During the follow-up period, the incidence of severe AEs was lower in the UMEC/VI group compared with the TIO/OLO group (17.85 vs 29.32 per 100 person-years, hazard ratio [HR], 0.76). Similarly, the incidence of severe AEs was lower in the GLY/IND group compared with the TIO/OLO group (15.54 vs 25.53 per 100 person-years, HR, 0.77). The incidence and risk for any severe AEs was similar between the UMEC/IV and GLY/IND groups.
In a sensitivity analysis, the between-group differences decreased when both severe and moderate AEs were included or in an intent-to-treat analysis, the researchers noted.
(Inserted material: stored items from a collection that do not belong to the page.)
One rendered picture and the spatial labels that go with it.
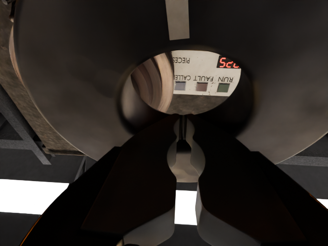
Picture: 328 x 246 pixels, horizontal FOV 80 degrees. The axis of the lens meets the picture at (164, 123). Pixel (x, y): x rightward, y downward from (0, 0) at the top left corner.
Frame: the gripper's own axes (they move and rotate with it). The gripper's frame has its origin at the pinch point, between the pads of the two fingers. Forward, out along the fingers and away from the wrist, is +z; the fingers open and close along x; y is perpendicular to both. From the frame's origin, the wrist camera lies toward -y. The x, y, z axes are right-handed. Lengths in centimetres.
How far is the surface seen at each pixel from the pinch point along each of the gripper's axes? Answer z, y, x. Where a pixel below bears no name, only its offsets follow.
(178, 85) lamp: 60, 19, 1
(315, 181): 546, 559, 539
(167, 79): 44.5, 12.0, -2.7
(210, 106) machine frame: 66, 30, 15
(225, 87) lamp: 60, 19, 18
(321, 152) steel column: 416, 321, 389
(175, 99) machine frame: 65, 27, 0
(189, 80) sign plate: 60, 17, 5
However, effectiveness remained similar for the UMEC/VI and GLY/IND groups, they said.
For the secondary outcome of cardiovascular events, patients in the GLY/IND group had a significantly lower rate compared with the TIO/OLO group (2.49 vs. 4.28 per 100 person-years, HR 0.70), but this difference vanished when the follow-up was 6 months or less. No significant differences appeared in cardiovascular events between the UMEC/VI and GLY/IND groups or between the UMEC/VI and TIO/OLO groups.
The findings were limited by several factors including the lack of complete clinical information from the database to assess COPD severity, the inability to control for such variables as smoking history and inhaler technique, and the inclusion of only three FDCs, the researchers noted. In addition, actual patient adherence to medication was unknown, they said.
However, the current study offers the first direct comparison of cardiovascular events among three common LAMA/LABA FDCs in COPD, and the differences may inform clinical decision-making, they concluded.
The study was supported in part by the Ministry of Science and Technology, Taiwan. The researchers reported no relevant financial relationships.